Observing the mind at work, we see how thoughts, emotions and sensations pass through our experience, arising and falling away, often the same ones recurring again and again. We see that they are impermanent. Pleasant or unpleasant, misery or euphoria, this too shall pass. Aha!

Observing the impermanent and unreliable nature of these thoughts, emotions and sensations, we begin to understand that they are not us, that they are just what happens at the conflux of chemistry and conditions to the human mind. Just as water passes through river beds and ocean floors and clouds, so too do these mental formations and physical sensations arise and fall away. (Of course the river beds, ocean floors and clouds are also ‘just passing through’.) Aha!

Observing how we relate to our thoughts, emotions and sensations, how we cling to them or push them away, we see how we make ourselves unhappy, disappointed, miserable. Aha!

Can you see the three universal truths within those three insights? In the first we learned about the nature of impermanence, anicca. In the second we got a glimpse of the nature of no separate self, anatta. And in the third we came face to face with dukkha, how we cause suffering. As we have insights, it can be useful to recognize how they fall into these three truths. It provides a comforting confirmation that our practice is indeed fruitful, helping us to maintain wise effort.

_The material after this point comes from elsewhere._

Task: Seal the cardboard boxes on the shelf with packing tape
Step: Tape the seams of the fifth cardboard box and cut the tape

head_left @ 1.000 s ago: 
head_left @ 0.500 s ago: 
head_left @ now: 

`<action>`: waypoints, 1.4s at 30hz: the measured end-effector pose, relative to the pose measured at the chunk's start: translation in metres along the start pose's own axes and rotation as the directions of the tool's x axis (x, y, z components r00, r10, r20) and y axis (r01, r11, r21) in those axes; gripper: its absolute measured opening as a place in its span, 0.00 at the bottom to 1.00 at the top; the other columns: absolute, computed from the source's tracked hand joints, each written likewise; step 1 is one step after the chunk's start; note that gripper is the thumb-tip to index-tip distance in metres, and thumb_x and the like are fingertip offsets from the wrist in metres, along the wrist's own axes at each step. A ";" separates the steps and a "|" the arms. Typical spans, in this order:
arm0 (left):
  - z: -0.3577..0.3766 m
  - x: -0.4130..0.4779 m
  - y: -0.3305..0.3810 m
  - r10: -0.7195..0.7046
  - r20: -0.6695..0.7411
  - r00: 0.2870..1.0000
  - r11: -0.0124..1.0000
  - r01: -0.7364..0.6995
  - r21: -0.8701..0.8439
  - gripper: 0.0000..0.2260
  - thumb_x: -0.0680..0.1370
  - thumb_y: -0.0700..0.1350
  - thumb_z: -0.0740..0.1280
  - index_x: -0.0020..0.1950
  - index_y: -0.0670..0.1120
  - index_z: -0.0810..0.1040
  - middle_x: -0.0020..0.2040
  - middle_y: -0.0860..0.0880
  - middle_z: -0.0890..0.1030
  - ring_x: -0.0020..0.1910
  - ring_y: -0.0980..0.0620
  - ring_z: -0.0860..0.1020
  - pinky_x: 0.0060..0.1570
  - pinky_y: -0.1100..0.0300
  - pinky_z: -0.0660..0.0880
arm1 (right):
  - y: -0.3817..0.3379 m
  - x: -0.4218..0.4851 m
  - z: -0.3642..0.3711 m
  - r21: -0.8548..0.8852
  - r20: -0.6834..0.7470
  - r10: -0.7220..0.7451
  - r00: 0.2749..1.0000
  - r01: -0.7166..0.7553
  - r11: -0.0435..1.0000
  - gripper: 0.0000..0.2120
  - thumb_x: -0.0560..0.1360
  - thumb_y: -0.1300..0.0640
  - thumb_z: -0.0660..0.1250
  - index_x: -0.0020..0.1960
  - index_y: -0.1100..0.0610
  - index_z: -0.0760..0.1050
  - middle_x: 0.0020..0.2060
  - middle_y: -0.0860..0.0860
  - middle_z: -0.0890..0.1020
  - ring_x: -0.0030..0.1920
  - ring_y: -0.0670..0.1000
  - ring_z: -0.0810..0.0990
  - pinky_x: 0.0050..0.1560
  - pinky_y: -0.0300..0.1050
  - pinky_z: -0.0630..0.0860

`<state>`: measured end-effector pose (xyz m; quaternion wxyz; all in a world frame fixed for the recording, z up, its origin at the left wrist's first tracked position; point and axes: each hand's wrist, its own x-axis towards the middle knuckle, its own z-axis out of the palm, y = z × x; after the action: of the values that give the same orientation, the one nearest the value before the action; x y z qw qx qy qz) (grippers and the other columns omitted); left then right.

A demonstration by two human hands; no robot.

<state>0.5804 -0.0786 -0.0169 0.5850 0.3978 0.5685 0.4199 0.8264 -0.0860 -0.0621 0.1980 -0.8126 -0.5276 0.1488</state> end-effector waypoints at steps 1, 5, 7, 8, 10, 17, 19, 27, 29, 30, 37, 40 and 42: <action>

So this is why we meditate, why we attend classes and retreats, why we create sangha, that wonderful community of practitioners and others who support us in our practice of meditation. We are not striving for better health or any of the things that turn out to be proven benefits of the practice, though we appreciate them. We give ourselves the gift of being present with compassion, so that we can see more clearly and have the vantage point of what the Buddha called Wise View.